* [EXERCISE INSTRUCTIONS]: Leaving the pictures aside, reproduce the data in full and word for word.

* [DATA SECTION]:
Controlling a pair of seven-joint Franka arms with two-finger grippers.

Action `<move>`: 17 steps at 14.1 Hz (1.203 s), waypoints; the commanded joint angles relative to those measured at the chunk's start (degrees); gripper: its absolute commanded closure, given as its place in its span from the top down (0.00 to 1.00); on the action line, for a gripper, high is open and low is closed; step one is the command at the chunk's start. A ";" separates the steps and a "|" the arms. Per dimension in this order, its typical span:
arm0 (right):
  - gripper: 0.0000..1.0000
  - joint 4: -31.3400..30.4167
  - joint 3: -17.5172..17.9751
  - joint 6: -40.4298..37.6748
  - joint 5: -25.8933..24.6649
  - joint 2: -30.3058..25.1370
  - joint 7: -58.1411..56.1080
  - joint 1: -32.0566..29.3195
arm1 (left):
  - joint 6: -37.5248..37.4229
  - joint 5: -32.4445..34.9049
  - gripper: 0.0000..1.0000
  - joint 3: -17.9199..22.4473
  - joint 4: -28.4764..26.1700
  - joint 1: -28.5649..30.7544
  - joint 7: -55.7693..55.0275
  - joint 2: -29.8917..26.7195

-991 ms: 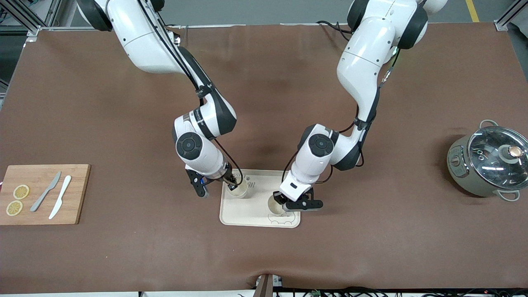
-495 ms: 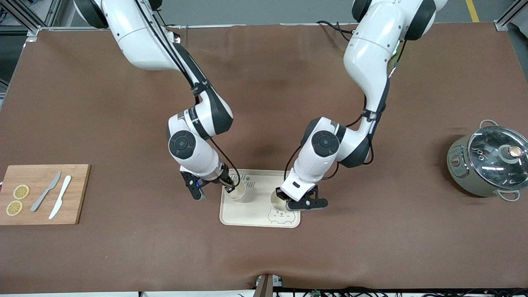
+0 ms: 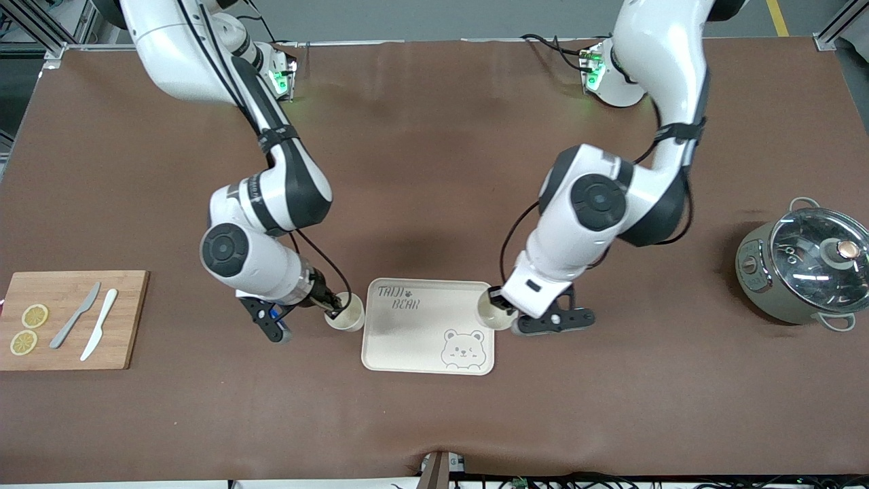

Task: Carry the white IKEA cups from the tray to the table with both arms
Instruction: 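Lift the cups off the tray and carry them apart with both grippers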

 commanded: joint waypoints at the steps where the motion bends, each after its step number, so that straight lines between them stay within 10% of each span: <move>1: 0.00 -3.58 0.66 -1.79 0.06 -2.68 -7.13 -3.18 | -4.52 0.59 0.00 -0.13 -1.99 2.48 4.24 -3.52; 9: 0.00 -10.35 0.40 -1.45 -0.29 -4.35 -30.24 -13.55 | -9.03 0.94 0.00 -0.13 -7.87 11.36 18.14 -8.88; 17: 0.00 -14.93 -0.30 -1.54 -2.21 -5.50 -47.23 -22.69 | 18.46 5.77 0.00 -0.39 -30.01 12.33 18.76 -13.37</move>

* [SOLUTION FOR THIS EXERCISE]:
Controlling a pair of seven-joint Franka arms with two-finger grippers.

Action `<move>`: 17 steps at 14.1 Hz (1.203 s), waypoints; the commanded joint angles relative to those measured at the chunk's start (degrees); gripper: its absolute commanded closure, given as its place in its span from the top down (0.00 to 1.00); on the action line, for a gripper, high is open and low is closed; step one is the command at the chunk's start. A ";" separates the steps and a "|" the arms. Per dimension in this order, its typical span:
arm0 (right):
  - gripper: 0.0000..1.0000
  - joint 4: -31.3400..30.4167
  - joint 3: -17.5172..17.9751
  - joint 6: -40.4298..37.6748
  - joint 5: -25.8933..24.6649
  - joint 2: -30.3058..25.1370
  - joint 7: -58.1411..56.1080
  - joint 1: -32.0566..29.3195
arm1 (left):
  - joint 6: -37.5248..37.4229
  - joint 5: -32.4445..34.9049
  - gripper: 0.0000..1.0000
  - joint 3: -17.9199..22.4473
  - joint 4: -28.4764..26.1700
  - joint 1: -28.5649..30.7544
  - joint 7: -55.7693..55.0275
  - joint 2: -29.8917..26.7195

-991 ms: 
-495 ms: 
+0 ms: 

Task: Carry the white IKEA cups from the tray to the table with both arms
Instruction: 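Lift the cups off the tray and carry them apart with both grippers
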
 commanded: joint waypoints at the steps where the motion bends, each after its step number, so that straight lines between them stay within 10% of each span: <move>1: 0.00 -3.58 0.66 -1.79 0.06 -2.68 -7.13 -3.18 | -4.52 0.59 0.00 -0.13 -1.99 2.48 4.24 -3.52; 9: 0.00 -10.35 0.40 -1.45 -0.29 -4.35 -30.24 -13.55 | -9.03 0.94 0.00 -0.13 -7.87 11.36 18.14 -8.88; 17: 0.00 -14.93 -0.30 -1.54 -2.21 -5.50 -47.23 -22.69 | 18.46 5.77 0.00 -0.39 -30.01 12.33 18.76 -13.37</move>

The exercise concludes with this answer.